Hobbypiloten gefährden Sicherheit am Flughafen Zürich

Immer häufiger dringen Kleinflugzeuge, Heissluftballone oder Segelflieger unerlaubt in den Luftraum des Flughafens Zürich ein. Die Gewerkschaft der Lotsen warnt vor möglichen Kollisionen mit Passagierflugzeugen und fordert das Bazl zum Handeln auf.

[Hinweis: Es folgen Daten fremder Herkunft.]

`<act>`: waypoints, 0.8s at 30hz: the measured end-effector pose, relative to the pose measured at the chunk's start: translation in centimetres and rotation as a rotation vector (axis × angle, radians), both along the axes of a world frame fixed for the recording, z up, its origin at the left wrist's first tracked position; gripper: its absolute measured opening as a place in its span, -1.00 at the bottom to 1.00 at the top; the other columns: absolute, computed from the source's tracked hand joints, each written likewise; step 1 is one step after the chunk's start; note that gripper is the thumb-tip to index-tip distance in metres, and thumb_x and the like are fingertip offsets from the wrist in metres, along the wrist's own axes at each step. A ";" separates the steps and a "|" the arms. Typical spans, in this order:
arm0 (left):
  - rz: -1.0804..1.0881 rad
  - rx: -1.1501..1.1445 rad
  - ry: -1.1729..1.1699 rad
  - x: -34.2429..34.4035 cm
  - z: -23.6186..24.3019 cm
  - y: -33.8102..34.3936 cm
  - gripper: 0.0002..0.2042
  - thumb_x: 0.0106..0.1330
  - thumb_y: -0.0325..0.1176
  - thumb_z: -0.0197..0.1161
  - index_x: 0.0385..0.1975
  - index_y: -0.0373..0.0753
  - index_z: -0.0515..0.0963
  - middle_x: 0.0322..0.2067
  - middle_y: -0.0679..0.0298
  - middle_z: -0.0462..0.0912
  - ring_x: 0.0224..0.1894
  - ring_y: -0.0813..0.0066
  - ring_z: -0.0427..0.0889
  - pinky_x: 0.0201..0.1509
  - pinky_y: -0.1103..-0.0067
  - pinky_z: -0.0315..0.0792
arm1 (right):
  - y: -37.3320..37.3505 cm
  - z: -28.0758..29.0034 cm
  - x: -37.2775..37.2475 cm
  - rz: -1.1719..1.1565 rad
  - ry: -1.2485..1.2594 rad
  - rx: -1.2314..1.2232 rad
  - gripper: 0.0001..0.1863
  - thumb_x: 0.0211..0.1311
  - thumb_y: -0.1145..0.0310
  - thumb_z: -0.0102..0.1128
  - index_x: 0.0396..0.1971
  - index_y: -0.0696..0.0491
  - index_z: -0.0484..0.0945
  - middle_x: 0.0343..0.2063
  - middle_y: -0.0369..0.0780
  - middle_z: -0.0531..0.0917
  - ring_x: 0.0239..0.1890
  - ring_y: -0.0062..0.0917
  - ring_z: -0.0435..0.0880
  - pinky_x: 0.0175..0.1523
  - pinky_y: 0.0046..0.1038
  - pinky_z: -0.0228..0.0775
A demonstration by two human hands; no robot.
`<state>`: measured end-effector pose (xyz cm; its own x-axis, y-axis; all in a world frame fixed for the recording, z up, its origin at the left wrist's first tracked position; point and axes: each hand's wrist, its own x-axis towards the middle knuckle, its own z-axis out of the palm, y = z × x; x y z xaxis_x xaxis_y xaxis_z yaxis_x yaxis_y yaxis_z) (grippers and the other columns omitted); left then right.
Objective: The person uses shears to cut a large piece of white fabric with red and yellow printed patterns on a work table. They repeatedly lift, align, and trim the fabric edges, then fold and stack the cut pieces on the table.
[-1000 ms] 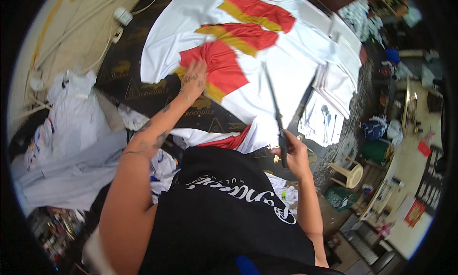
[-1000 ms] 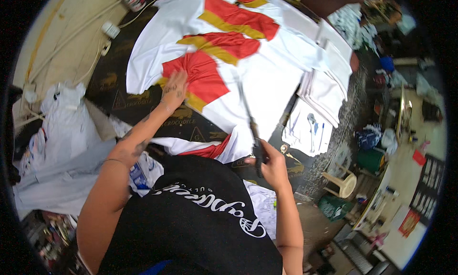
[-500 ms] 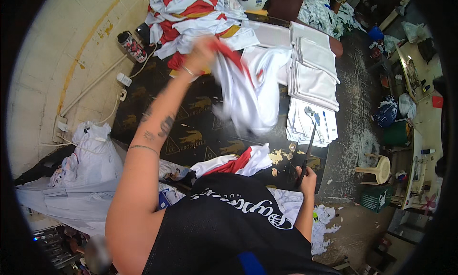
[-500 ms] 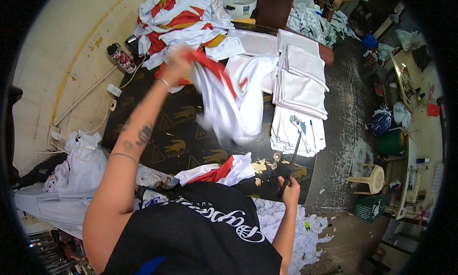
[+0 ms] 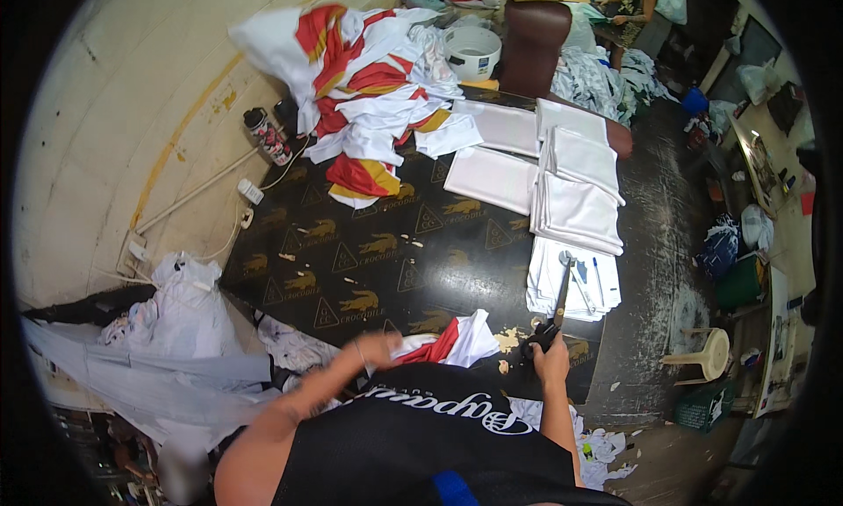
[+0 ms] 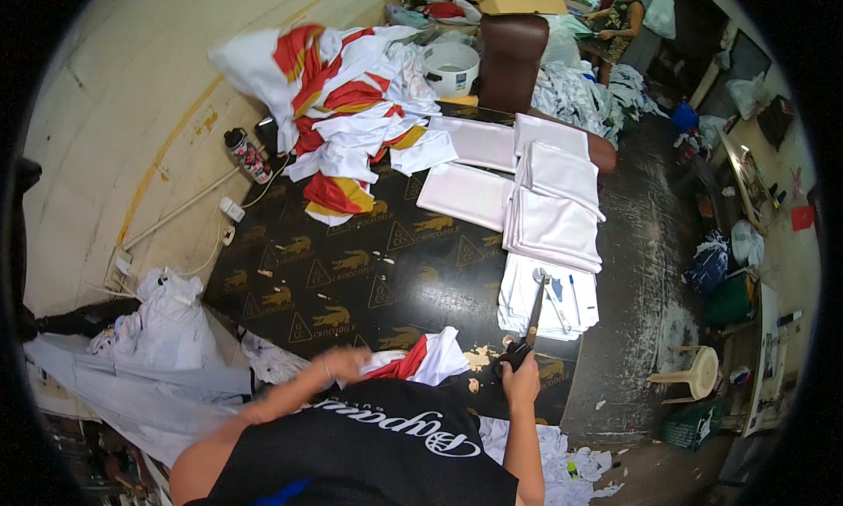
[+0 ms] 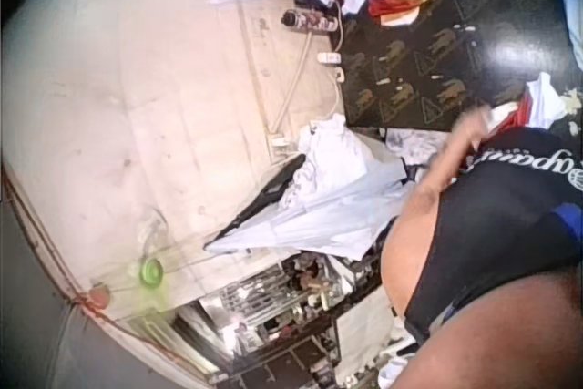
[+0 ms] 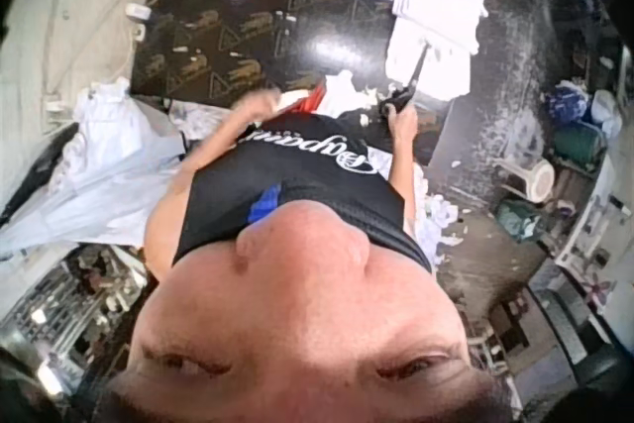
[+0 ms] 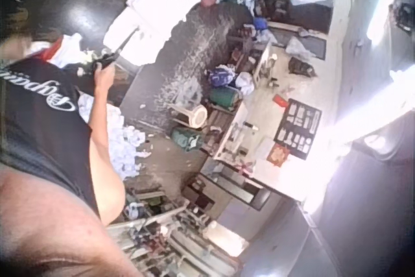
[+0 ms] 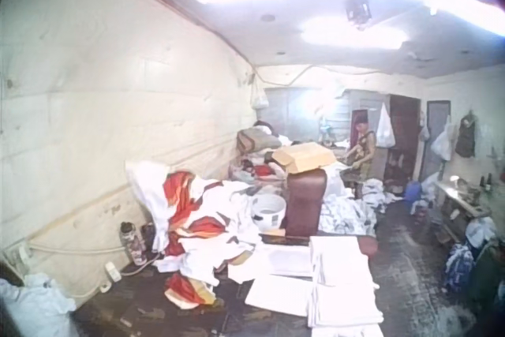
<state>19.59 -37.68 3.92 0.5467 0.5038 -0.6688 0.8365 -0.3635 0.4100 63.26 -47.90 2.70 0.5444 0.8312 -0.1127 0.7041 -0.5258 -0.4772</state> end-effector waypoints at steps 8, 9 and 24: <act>0.291 0.703 -0.866 5.8 11.7 9.4 -0.80 0.29 -0.50 0.18 -0.11 -0.23 0.61 -0.28 -0.03 0.68 -0.27 -0.03 0.73 -0.17 0.30 0.60 | 6.5 5.8 -15.5 1.000 0.812 0.201 0.13 0.01 -0.04 0.65 0.45 0.25 0.22 0.33 0.11 0.46 0.36 -0.12 0.46 0.44 -0.21 0.30; 0.452 0.819 -0.943 6.2 15.7 11.5 -0.81 0.33 -0.53 0.18 -0.11 -0.25 0.63 -0.30 0.05 0.71 -0.29 0.19 0.76 -0.17 0.39 0.59 | 7.6 7.8 -16.7 1.132 0.900 0.033 -0.03 0.06 -0.04 0.63 0.36 0.19 0.38 0.24 0.03 0.57 0.25 -0.25 0.55 0.38 -0.24 0.37; 0.480 1.120 -0.957 -10.8 46.2 14.4 -0.67 0.25 -0.43 0.37 0.03 -0.20 0.59 -0.09 0.12 0.64 0.02 0.29 0.63 0.12 0.43 0.50 | 9.9 46.6 5.2 1.055 0.317 1.105 -0.50 0.15 0.25 0.42 0.07 0.12 0.54 -0.14 -0.21 0.55 -0.11 -0.52 0.61 0.00 -0.53 0.49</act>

Heissluftballone unterwegs

Bildlegende: Hobbypiloten bringen rund um den Flughafen Zürich offenbar immer wieder Passagierflugzeuge in Gefahr. Keystone

In den vergangenen Wochen verzeichnete die Skyguide gleich ein Dutzend illegaler Eindringlinge: Hobbypiloten von Kleinflugzeugen, Heissluftballonen oder Segelfliegern, die unerlaubt und auf dem Radar nicht erkennbar in den kritischen Bereich des Luftraums rund um den Flughafen Zürich eingedrungen sind.

Im heutigen Umfeld sei es eine Frage der Zeit, bis es zu einer Kollision komme, warnt der Präsident der Lotsengewerkschaft Aerocontrol, Mario Winiger, im «Tages-Anzeiger».

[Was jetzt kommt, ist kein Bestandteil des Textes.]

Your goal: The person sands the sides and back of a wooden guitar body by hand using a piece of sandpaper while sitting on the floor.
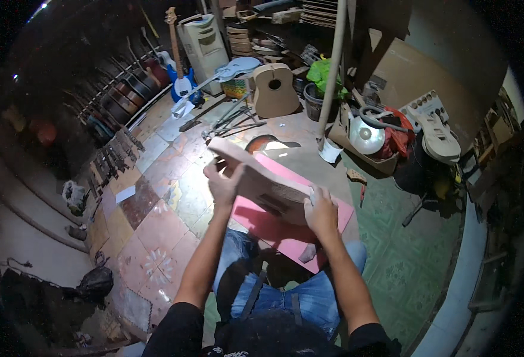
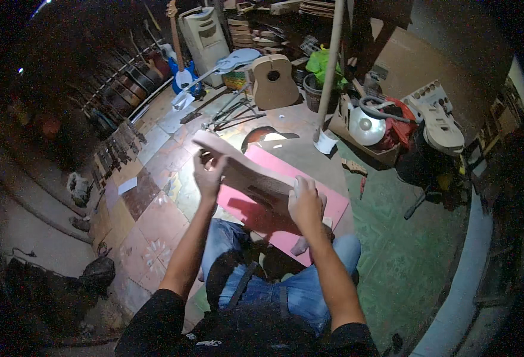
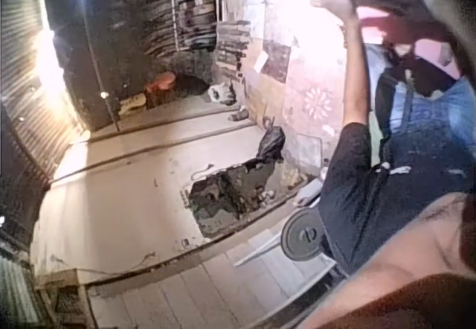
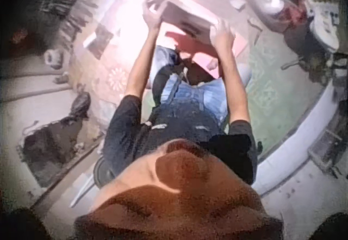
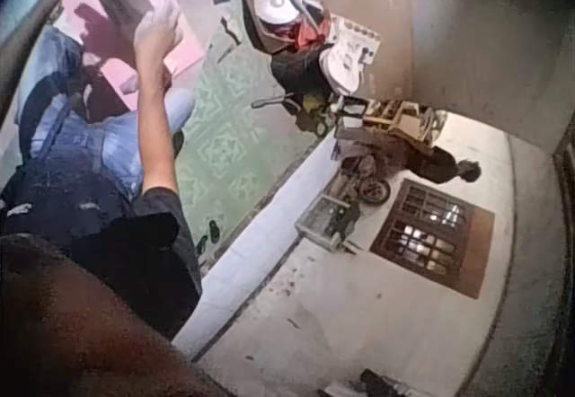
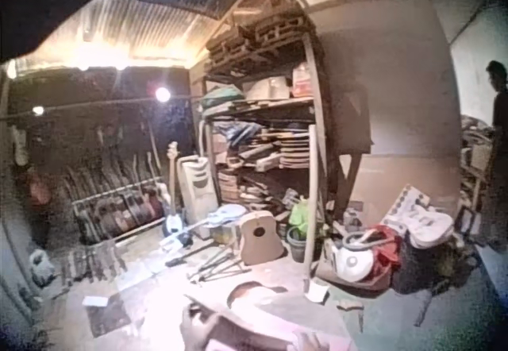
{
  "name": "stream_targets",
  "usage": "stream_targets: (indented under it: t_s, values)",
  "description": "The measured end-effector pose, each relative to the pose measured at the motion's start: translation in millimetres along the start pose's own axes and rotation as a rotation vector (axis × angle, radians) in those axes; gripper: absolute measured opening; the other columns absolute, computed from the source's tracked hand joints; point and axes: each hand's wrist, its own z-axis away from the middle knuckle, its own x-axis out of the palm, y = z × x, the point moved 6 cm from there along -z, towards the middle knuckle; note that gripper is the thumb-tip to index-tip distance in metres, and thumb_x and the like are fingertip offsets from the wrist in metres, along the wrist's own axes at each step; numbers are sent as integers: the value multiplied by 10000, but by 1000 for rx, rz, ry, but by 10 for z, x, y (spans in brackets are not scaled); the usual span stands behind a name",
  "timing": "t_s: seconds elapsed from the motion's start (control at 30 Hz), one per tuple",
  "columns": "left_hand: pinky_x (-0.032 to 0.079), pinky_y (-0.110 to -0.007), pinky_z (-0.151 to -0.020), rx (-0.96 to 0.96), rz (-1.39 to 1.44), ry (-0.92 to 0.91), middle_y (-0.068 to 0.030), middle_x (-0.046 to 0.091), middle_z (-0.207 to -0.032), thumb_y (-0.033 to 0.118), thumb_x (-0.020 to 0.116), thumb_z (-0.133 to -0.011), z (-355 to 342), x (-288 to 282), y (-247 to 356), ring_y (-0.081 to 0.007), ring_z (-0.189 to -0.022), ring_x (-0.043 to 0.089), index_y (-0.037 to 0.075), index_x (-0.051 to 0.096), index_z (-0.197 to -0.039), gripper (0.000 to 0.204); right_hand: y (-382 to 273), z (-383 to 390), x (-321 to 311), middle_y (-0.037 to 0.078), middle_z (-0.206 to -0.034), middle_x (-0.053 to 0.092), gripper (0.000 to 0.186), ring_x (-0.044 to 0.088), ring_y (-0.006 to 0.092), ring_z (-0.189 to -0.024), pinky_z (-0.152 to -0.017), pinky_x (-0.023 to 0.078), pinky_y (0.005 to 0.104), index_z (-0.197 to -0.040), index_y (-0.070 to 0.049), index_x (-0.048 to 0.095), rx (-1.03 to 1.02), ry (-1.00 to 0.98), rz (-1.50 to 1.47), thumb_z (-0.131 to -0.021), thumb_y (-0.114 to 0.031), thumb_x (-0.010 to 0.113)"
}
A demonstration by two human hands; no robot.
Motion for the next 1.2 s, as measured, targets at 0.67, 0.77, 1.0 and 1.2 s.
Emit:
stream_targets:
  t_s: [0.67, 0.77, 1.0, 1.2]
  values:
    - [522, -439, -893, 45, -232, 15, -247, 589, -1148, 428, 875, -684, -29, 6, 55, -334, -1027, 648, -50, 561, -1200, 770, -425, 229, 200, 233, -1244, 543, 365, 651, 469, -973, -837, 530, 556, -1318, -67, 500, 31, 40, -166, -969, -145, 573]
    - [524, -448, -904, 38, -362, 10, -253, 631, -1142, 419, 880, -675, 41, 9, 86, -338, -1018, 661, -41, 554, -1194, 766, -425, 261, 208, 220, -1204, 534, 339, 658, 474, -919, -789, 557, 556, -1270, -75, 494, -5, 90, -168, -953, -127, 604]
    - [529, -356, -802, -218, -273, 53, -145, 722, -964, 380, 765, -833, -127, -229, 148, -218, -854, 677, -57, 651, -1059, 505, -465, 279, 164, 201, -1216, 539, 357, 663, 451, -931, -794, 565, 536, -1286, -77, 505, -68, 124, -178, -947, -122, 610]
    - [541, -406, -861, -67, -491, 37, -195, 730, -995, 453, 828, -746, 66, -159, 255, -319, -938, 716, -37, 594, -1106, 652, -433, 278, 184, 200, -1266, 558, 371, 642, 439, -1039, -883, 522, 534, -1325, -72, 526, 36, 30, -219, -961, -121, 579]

Die Lotsen fordern das Bundesamt für Zivilluftfahrt auf, mehr zu unternehmen. Aufrufe auf Facebook, welche die Hobbypiloten um die Einhaltung der Regeln bitten, fruchten offenbar zu wenig. Das Bazl soll stattdessen die Strukturen des Luftraums vereinfachen, so dass auch Hobbyflieger sie verstehen würden. Ausserdem sollen Vorfälle konsequenter der Luftwaffe gemeldet werden, so dass diese im Notfall mit Kampfjets eingreifen kann.